Nicotine Tob Res. 2023 Nov 2:ntad218. doi: 10.1093/ntr/ntad218. Online ahead of print.

ABSTRACT

INTRODUCTION: Blinding participants to randomization is a cornerstone of science. However, participant beliefs about their allocation can influence outcomes. We examined blind integrity, the association between trial arm belief and cessation, and potential mechanisms linking treatment arm and treatment arm belief among people with major depressive disorder (MDD) who smoke receiving varenicline in a placebo-controlled trial.

METHODS: 175 participants were asked at the end of treatment (EOT) if they thought they received placebo, varenicline, or were not sure. We assessed the relationship between treatment arm belief and actual treatment allocation, examined the association between treatment arm belief and EOT cessation, and evaluated changes in craving, withdrawal, side effects, depression symptoms, and smoking reward as mediators through which treatment arm was believed.
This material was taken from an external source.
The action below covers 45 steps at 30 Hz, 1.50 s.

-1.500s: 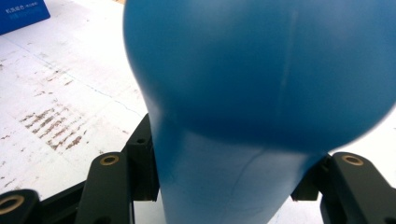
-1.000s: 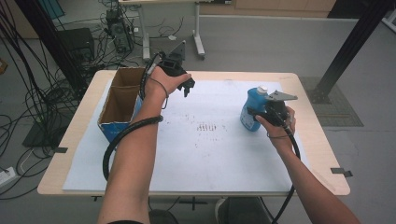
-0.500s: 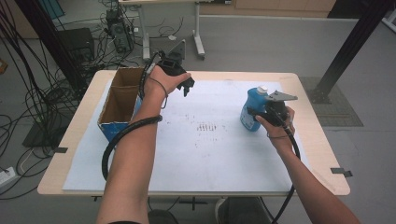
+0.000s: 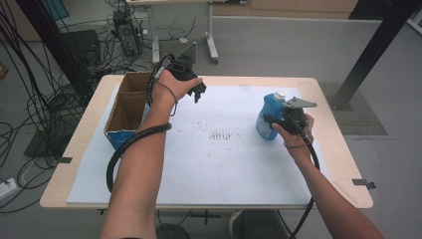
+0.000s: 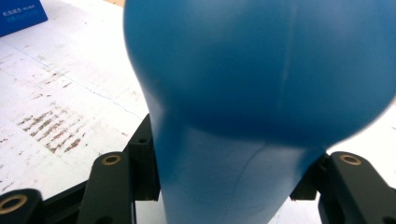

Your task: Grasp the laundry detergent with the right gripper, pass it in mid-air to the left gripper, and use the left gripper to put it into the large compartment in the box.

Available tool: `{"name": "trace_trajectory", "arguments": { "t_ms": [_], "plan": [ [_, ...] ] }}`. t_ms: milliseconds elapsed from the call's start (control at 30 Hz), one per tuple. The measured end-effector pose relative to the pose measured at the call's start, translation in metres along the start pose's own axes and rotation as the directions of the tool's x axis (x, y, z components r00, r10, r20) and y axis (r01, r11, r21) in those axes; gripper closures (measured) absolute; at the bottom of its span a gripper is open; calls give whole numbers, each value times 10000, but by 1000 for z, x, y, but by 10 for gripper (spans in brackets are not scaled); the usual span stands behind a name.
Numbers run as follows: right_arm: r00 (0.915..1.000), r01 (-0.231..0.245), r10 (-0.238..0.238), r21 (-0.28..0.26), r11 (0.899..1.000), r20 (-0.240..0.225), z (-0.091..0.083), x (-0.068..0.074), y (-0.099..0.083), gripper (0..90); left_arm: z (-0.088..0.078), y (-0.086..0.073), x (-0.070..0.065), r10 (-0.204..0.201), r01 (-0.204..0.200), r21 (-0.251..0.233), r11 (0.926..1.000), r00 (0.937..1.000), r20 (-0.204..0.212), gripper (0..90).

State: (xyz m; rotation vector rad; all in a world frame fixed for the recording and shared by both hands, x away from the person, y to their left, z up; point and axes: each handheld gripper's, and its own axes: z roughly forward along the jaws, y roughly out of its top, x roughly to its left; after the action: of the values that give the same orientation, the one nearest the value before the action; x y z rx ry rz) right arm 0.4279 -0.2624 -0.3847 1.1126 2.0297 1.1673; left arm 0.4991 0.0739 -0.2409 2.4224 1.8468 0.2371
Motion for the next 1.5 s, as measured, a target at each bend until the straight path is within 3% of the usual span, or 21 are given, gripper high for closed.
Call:
{"name": "trace_trajectory", "arguments": {
  "t_ms": [1500],
  "plan": [
    [10000, -76, 76, -14, 10000, -58, 0, -1, 0, 434, -9, -3, 1, 54, -53, -167, 9998, 10000, 71, 49]
  ]
}}
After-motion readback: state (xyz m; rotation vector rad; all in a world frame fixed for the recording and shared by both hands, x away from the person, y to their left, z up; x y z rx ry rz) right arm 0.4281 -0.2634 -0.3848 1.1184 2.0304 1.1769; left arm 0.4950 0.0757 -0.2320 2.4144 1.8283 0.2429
RESULTS: Treatment arm belief was significantly associated with actual arm assignment (χ2(2)=13.0, p=0.002). Participants in the varenicline arm were >3 times as likely to believe they were taking varenicline, vs. “not sure” (RR=3.05 [1.41-6.60], p=0.005). Participants in the placebo arm were just as likely to believe they were taking placebo vs. “not sure” (χ2[2]=0.75, p=0.69). Controlling for treatment arm, belief that one received varenicline was significantly associated with an increase in cessation rate (OR=5.91 [2.06-16.92], p=0.001). Change in the rewarding experience of smoking may mediate participant ability to discern getting varenicline B=0.077 [0.002-0.192], p <0.05).

CONCLUSIONS: Participants receiving varenicline can discern that they received varenicline and this belief is associated with higher cessation rates. Research is needed to continue to examine how participants correctly identify their allocation to varenicline.